* _TASK DESCRIPTION_
Scan the material for the string "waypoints" and copy out every line in which it occurs.

* _RECORDS TO USE_
* * * *
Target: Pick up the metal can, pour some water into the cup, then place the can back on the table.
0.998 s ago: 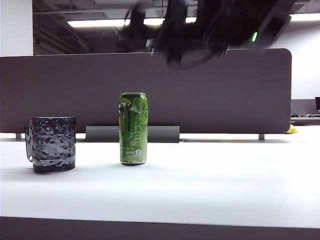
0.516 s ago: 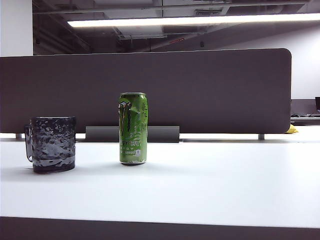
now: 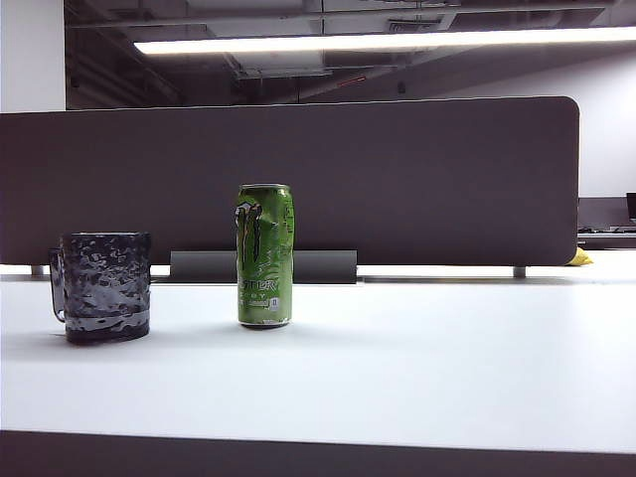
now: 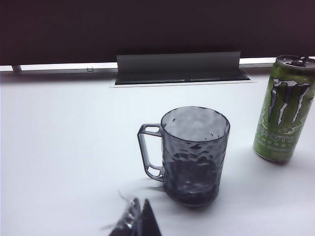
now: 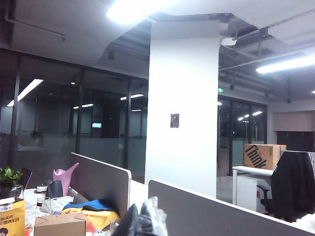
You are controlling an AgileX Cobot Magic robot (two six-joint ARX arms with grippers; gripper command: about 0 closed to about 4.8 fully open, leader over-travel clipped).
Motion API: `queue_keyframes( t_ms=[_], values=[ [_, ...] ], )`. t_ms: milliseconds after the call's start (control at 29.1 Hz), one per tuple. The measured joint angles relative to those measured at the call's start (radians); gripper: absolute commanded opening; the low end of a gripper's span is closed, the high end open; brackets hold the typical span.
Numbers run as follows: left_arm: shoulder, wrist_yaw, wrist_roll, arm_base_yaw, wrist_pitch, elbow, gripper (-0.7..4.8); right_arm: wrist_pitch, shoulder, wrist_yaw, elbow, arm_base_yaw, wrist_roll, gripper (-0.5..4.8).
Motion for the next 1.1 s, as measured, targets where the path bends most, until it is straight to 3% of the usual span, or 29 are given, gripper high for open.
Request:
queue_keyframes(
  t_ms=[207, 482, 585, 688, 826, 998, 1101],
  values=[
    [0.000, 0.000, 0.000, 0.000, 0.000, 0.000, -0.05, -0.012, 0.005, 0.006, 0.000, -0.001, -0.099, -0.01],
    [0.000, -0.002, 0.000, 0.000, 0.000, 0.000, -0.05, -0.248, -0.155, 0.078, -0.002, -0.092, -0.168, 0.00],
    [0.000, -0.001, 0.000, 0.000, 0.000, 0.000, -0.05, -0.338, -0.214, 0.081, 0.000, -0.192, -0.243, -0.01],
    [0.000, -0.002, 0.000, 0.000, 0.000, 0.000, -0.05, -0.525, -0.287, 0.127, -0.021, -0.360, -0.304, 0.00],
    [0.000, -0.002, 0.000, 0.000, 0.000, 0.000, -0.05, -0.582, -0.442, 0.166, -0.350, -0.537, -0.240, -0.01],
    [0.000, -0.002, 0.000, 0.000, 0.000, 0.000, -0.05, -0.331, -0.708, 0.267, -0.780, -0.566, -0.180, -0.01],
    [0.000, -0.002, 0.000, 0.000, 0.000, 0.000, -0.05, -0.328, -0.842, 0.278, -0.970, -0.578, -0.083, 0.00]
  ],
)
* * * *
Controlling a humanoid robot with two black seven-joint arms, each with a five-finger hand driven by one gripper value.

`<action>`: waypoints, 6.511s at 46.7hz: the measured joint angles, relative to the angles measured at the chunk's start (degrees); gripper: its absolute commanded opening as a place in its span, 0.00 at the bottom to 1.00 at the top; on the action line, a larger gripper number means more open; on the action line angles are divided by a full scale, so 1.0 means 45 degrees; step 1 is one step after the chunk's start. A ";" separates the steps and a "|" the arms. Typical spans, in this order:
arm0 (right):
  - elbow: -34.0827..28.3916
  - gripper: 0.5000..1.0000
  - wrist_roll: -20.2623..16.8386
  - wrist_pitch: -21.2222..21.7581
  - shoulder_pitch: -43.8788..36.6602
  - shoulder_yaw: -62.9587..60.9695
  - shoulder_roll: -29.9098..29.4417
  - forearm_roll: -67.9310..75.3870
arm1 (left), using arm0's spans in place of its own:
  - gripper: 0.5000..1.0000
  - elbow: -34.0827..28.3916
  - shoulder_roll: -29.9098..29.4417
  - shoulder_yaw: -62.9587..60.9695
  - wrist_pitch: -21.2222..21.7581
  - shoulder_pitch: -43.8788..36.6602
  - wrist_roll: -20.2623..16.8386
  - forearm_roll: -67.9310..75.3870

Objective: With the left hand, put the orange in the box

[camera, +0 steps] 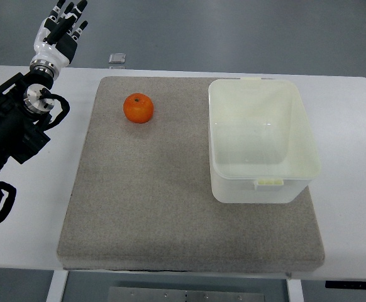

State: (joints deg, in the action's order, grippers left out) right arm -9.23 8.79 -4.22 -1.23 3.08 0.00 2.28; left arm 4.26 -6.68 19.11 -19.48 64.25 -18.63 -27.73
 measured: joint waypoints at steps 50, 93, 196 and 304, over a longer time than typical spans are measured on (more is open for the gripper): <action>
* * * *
* _TASK RESULT_
`<action>`: waypoints, 6.511s at 46.7hz: the measured joint angles, relative to the angles measured at the chunk's start (degrees); gripper: its absolute commanded opening as a place in its span, 0.00 at the bottom to 1.00 at the top; on the action line, a larger gripper number means more open; on the action line angles are divided by a full scale, so 1.0 means 45 degrees; step 1 is one step after the chunk's start. A ";" separates the steps and a "|" the arms. Typical spans, in this order:
 measured: joint waypoints at steps 50, 93, 196 and 304, over a longer time than typical spans are measured on (more is open for the gripper): <action>

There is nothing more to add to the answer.